Various experiments, e.g., on local virtual associations, have been used since the 1990s
to gather knowledge on dealing with 'new territory' in parties. However, a broader
understanding is lacking so far. Nevertheless, both from research and practice, it is still unclear
what consequences and effects introducing digital procedures and participation instruments
will develop for internal party organizations.
3
spaces might unite hybrid-like between online and offline (Chadwick, 2013). The Internet and
platform media (i.e., Facebook, Google, and Twitter) represent immense political participation
potential. Online formats are seemingly inexpensive, fast, and location-independent, but this
would only benefit broad political participation in parties. However, the fundamental question
then arises as to what participation in parties in the digital society means.
Consequently, digital means may decentralize a previously existing centralized and
authoritative decision-making process and directly involve amateurs and career changers in
decision-making. Therefore, such a softening of power logic and hierarchy might imply
decentralization by digitalization. Resulting "will-building processes are organized 'bottom-
up,' i.e., from the base to the party leadership (...) and thus existing communication hierarchies
are dismantled" (Gerbaudo, 2019a, p. 4). The focus is on whether decisions brought up by
'amateurs' and 'career changers' without many years of experience in party work can be made
binding for the whole party. This opening-up is associated with a thinning of the power base
of the middle party elites (those people who manage the headquarters of parties often on
subnational levels). Their members, for these reasons, are logically also likely to oppose
introducing digital party-internal participation formats (Chiru et al., 2015; Chiru & Gherghina,
2017; Van Holsteyn et al., 2017).
Since the 'deliberative turn,' previous studies on political participation suggest new
types of expressive political behavior with discussions making decisions and associated
democratic innovations (Gastil, 2016; Gibson & Cantijoch, 2013; Lilleker & Koc-Michalska,
2016). Such forms happen in online forums and other platforms, i.e., demonstrations, sit-ins,
protests, online protests, and petitioning. These expressions happen at the micro-level, which
benefits those already well-situated to express their opinions and satisfy a particular individual
urge to present themselves. Parties open up to such deliberative and participatory instruments
building a hybrid democracy (with digital and analog elements) at the local level (Kersting,
2013). The so-called "digital deliberation" paradigm denotes perpetuating existing divisions
within parties and increasing the possibility for the power elites to monitor and control
membership. The likely shifts between democratic institutions, civil society, the Internet, and
parties are related to political parties' functional and representational change (Sartori, 1976, pp.

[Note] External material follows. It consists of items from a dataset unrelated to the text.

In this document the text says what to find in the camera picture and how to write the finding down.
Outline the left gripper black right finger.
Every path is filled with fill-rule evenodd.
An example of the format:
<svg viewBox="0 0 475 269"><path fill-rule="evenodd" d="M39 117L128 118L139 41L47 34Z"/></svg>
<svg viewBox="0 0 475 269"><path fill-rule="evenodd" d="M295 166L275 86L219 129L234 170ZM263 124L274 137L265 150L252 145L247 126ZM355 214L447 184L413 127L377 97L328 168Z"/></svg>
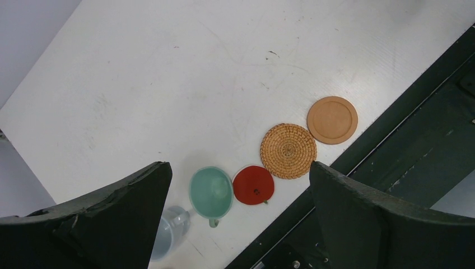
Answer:
<svg viewBox="0 0 475 269"><path fill-rule="evenodd" d="M315 161L310 189L333 268L473 268L474 219L425 208Z"/></svg>

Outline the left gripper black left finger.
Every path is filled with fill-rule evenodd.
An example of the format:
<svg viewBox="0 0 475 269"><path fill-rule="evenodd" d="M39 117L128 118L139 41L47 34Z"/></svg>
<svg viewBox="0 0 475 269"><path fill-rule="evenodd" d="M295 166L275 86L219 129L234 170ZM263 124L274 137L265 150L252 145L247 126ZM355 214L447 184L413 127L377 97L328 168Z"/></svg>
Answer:
<svg viewBox="0 0 475 269"><path fill-rule="evenodd" d="M1 218L2 268L147 268L172 180L154 162L27 216Z"/></svg>

24–25). Parties perform rather expressive functions (Schmitter, 2001) in the digital society than
really democratizing their internal structure, as Paolo Gerbaudo (2019a) demonstrates. He
stresses that besides the vast possibilities to introduce internal deliberative platforms, parties
are organized strongly top-down (Gerbaudo, 2019a, p. 10). Therefore, following him,
introducing digital tools and platforms into parties has brought no real mobilization and
participation boost. Following Gibson et al. (2017) and Scarrow (2018), these functions
fundamentally affected by a shift towards digital are driven by the alternative participation
forms of members, functionaries, and outsiders such as voters with different suggestions for
future development. Both works argue for the conclusion that a blurring of boundaries of
parties is inevitable. Such a blurring might also be caused by digital tools and instruments that
attract members and non-members or affiliates alike.

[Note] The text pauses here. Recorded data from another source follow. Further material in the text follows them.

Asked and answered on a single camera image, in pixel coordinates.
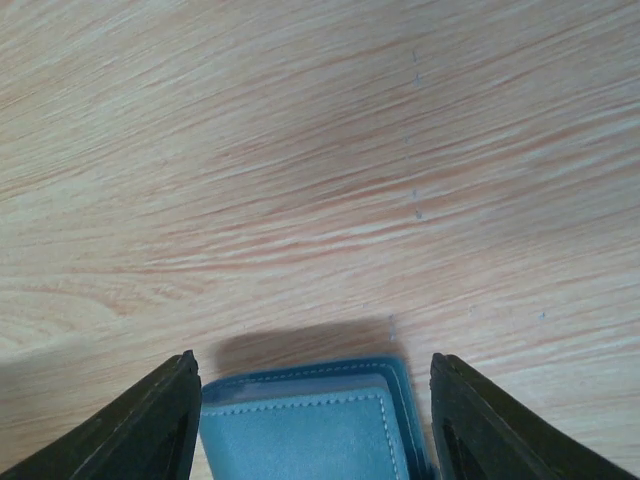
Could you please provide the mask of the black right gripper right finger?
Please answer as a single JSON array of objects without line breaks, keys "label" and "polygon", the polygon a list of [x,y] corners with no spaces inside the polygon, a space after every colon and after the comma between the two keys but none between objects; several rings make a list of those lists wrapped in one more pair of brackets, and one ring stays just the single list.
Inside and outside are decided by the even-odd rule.
[{"label": "black right gripper right finger", "polygon": [[455,355],[433,355],[430,389],[443,479],[636,477],[550,425]]}]

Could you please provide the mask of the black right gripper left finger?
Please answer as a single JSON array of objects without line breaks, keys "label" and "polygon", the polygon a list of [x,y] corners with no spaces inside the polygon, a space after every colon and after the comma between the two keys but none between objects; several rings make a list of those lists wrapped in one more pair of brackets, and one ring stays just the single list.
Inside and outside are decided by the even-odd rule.
[{"label": "black right gripper left finger", "polygon": [[3,479],[187,479],[201,407],[191,350],[174,355]]}]

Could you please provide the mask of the blue leather card holder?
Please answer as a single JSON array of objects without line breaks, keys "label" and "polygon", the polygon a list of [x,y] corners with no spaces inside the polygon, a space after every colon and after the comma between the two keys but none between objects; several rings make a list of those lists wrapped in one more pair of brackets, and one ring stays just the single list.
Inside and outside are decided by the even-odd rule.
[{"label": "blue leather card holder", "polygon": [[395,355],[205,385],[199,425],[217,479],[435,479],[406,363]]}]

When looking at the representative function of parties, research (Hoffmann & Springer,
2019; Pedersen & Saglie, 2005) shows the following: Existing inequalities intensify in the
digital sphere. The comprehensibility of political decisions, also and especially via the Internet,
is complicated (Lutz & Hoffmann, 2017; Schradie, 2018). They are linked to this ideological
polarization of both the (Internet) population and the electorate due to social network use
increased (Del Vicario et al., 2016; Dylko et al., 2017; Prior, 2013; Steiner & Martin 2012).
Such issue-oriented polarization (i.e., the differentiation between left and right) is associated
with an organizational upheaval. Parties are going through an organizational disruption in the
face of digital transformation because this phenomenon functions transversely to previous
organizational structures and can penetrate previous organizational forms and principles.
4
However, to what extent such an organizational change works lies in the hands of the parties
and their decision-makers. Parties can anticipate the aspects of digital transformation both
internally and externally and are driven by and drivers of development.

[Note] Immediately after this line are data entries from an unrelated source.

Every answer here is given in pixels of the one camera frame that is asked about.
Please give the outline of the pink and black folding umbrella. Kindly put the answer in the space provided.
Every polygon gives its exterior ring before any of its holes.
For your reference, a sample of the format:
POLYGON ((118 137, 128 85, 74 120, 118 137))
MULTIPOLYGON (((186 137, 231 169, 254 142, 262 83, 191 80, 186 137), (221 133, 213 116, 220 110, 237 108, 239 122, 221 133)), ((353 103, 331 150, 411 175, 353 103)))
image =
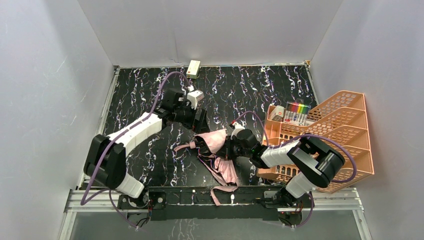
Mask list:
POLYGON ((175 152, 181 149, 197 150, 197 158, 219 183, 210 190, 210 196, 216 206, 220 206, 221 202, 215 195, 215 190, 232 193, 238 189, 240 184, 233 161, 226 159, 225 155, 219 156, 219 151, 224 147, 226 138, 227 133, 224 128, 196 134, 191 142, 174 148, 175 152))

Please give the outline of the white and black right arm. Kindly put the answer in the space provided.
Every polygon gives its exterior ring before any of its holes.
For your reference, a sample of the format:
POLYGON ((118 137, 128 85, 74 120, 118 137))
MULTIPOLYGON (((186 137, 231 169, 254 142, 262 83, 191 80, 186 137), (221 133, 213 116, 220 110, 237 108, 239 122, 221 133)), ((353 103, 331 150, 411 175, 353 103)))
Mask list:
POLYGON ((260 200, 264 206, 291 207, 313 189, 328 187, 345 164, 345 158, 330 144, 328 138, 304 134, 280 145, 264 145, 251 130, 242 129, 225 138, 217 155, 227 160, 245 157, 260 169, 295 165, 299 173, 279 191, 266 193, 260 200))

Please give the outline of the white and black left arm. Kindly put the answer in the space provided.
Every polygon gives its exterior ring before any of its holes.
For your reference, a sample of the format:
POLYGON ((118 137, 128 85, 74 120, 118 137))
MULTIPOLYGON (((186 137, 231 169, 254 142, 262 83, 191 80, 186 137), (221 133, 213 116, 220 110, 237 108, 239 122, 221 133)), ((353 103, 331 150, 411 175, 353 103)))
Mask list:
POLYGON ((145 186, 128 173, 128 155, 150 136, 173 123, 180 123, 196 134, 209 132, 207 111, 198 108, 204 97, 200 90, 184 94, 178 89, 167 89, 152 112, 143 113, 117 132, 107 136, 96 135, 91 142, 83 172, 90 176, 91 182, 96 181, 133 199, 139 198, 145 186))

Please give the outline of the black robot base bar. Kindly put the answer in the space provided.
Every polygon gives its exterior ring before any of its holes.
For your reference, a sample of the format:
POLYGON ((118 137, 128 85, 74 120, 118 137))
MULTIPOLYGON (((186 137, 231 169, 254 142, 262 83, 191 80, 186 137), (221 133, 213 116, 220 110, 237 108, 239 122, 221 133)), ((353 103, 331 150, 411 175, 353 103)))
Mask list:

Two research strands of party research are relevant when studying parties' digital
transformation. 1) Party change research and 2) party organization research. They both often
focus centrally on changes in organizational structures due to various causes through the lens
of party reforms. As a result, all areas (party change, party organization, party digitalization)
are intertwined and overlapping, as the following Figure 1 suggests.
First, party change research addresses questions of change primarily through
digitalization. Then, digitalization is seen as an effective external process transforming parties
while seeking effectiveness. Second, party organization research is relevant when assuming
that digital transformation does not merely trigger a causal process but directly affects party
organizations themselves. This causality calls for the perspective of environmental processing
approaches, interactionists, and neo-institutionalists looking at party reform. The third area,
uniting the two strands, is the digital transformation of parties. This transformation leads to a
platformization of internal party work. Following platformization affects candidate selection
procedures, internal elections, programmatic decisions, or thematic discussions formerly
organized by small local branches (Deseriis & Vittori, 2019). It is secondary here from which
direction the change impulse occurs (external or internal, such as shock or creeping). The extent
of digital transformation of decisions and decision-making processes about programs,
candidates, and strategies is relevant because of its linking to party organizational structure.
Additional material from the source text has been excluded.